Вот тут уж я дяде Себастьяну нисколько не верю, хоть он правдивый и добрый человек. Это же как хорошо, когда есть оружие — и сабля, и карабин, и копье, как у красных казаков: одно тебе рубит, другое стреляет, третье, как на плакате, по семь всяких врагов так насквозь протыкает, что они только ногами дрыгают и теряют черные шляпы. Но разве взрослые всю правду говорят малым? К этому нам не привыкать.
Дядя Себастьян опирается на ворота, а я ближе подхожу к нему. Он косит продолговатым глазом, примеряется, через ворота хочет схватить меня за руку. Я, гигикая, отскакиваю от него, а потом снова приближаюсь — и все начинается заново. Такая забава нравится нам обоим, хоть я с опаской иногда поглядываю на окна. Поиграв и так и не поймав меня, дядя вынимает из кармана примятое письмо:
— Это тебе от отца. Неси скорей матери.
— Спасибо. Так, может, зайдете в дом? — приглашаю дядька и прикидываю в голове: как бы это было хорошо — мать и старики засуетились бы по дому, начали сокрушаться и радоваться, а я прикипел бы к дяде Себастьяну, слушал бы письмо и вволю смотрел бы стэер. — Загляните к нам, дядя Себастьян.
— Нет времени, дитя, — люди ждут, — разрушает все мои надежды дядька.
— Жаль, жаль, — говорю степенно, беру письмо и уже стремглав так влетаю в хату, чтобы в первую очередь в глаза бросались не ноги, а письмо: — Мама, от папы!
— Ой, — застонала мать и прикрыла глаза веками. Толстое веретено выпадает из ее руки и разматывает по полу пряжу. — Говоришь, от папы?

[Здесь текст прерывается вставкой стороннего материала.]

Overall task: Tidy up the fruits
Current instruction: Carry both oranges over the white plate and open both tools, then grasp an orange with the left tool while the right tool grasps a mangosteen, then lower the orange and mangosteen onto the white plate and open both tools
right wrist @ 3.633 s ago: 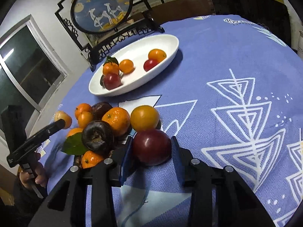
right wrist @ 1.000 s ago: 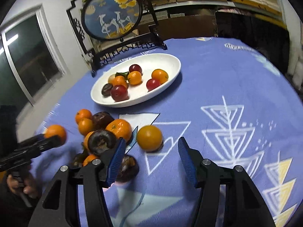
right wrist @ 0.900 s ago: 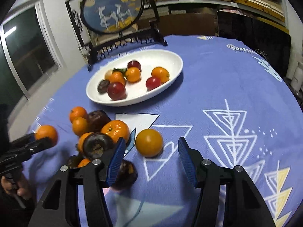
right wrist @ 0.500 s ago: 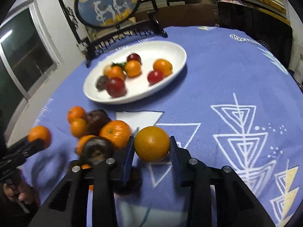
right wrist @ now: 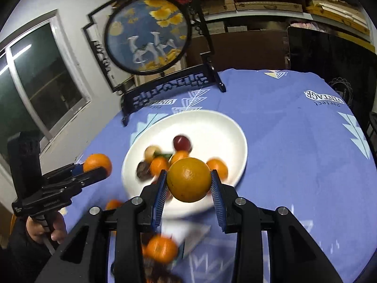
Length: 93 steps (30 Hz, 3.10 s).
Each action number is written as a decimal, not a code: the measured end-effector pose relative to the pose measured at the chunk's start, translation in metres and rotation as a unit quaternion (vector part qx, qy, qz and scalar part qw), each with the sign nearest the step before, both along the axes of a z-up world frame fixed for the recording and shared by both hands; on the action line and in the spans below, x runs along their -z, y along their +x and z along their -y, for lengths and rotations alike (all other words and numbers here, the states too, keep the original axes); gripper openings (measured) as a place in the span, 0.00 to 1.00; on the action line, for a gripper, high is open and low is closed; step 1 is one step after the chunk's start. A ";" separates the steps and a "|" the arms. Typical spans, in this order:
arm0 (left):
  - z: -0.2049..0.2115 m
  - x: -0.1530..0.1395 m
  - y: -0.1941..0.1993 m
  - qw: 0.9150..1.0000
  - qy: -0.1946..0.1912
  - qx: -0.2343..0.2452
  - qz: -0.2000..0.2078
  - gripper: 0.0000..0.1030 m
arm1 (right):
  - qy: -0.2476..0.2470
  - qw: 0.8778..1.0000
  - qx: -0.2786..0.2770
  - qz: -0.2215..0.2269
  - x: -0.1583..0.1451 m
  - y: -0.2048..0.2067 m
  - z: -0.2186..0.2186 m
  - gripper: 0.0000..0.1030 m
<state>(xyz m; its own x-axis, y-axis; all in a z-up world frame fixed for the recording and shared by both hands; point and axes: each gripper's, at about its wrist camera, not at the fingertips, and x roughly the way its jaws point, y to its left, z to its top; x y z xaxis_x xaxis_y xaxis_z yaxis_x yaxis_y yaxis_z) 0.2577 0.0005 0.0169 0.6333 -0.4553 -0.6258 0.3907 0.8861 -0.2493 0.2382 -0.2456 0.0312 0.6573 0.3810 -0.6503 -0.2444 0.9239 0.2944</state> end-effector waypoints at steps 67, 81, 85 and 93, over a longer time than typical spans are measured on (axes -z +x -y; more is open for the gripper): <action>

— Да! — победно отвечаю, потому что кому сейчас нужны мои ноги?
Мать прикладывает руки к груди, дальше берет письмо, беспомощно рассматривает его со всех сторон, даже нюхает:
— Махоркой пахнет… Может, ты, сынок, хоть что-то поймешь?
— Я же, мама, только по-печатному умею. — И у меня тоже становится немного жалостнее голос.
— Почему бы людям ни сделать одинаковое письмо — и читанное, и писанное? — сокрушается мать над наукой, а дальше приказывает: — Беги, сынок, к дяде Николаю, пусть придет прочитает.
— В чем же я, мама, побегу? — смотрю на свои ноги и даже подрастаю от надежды, но сразу же безжалостно морщусь: — Теперь везде так развезло…
— В моих добежишь — только не медли, — мать снимает свои старенькие чернобривцы[4].
Я, как само счастье, хватаю сапоги, наскоро стоя наматываю портянки и через минуту становлюсь энергичным казаком, хотя мамины чернобривцы большие, хотя у них пришвы[5] черные, а голенища желтые.
— Ну, как, мама? — спрашиваю, пристукивая каблуками. Но разве матери до моего блаженства? Она уже ругает меня глазами:
— Беги скорей!
— Я в один лет домчусь, как на чертопхайке[6]!
Когда ты имеешь сапоги, то ноги тебя несут, как птичьи крылья.
Я вылетаю из дому, что-то победно кричу деду, хлопаю руками по задубевших халявах, а они отзываются музыкой. Но деда тоже почему-то не радует моя радость, он озабоченно склоняется над колесом, а я перелатаю через ворота, и уже мои сапоги с разгона разбрызгивают весеннюю улицу.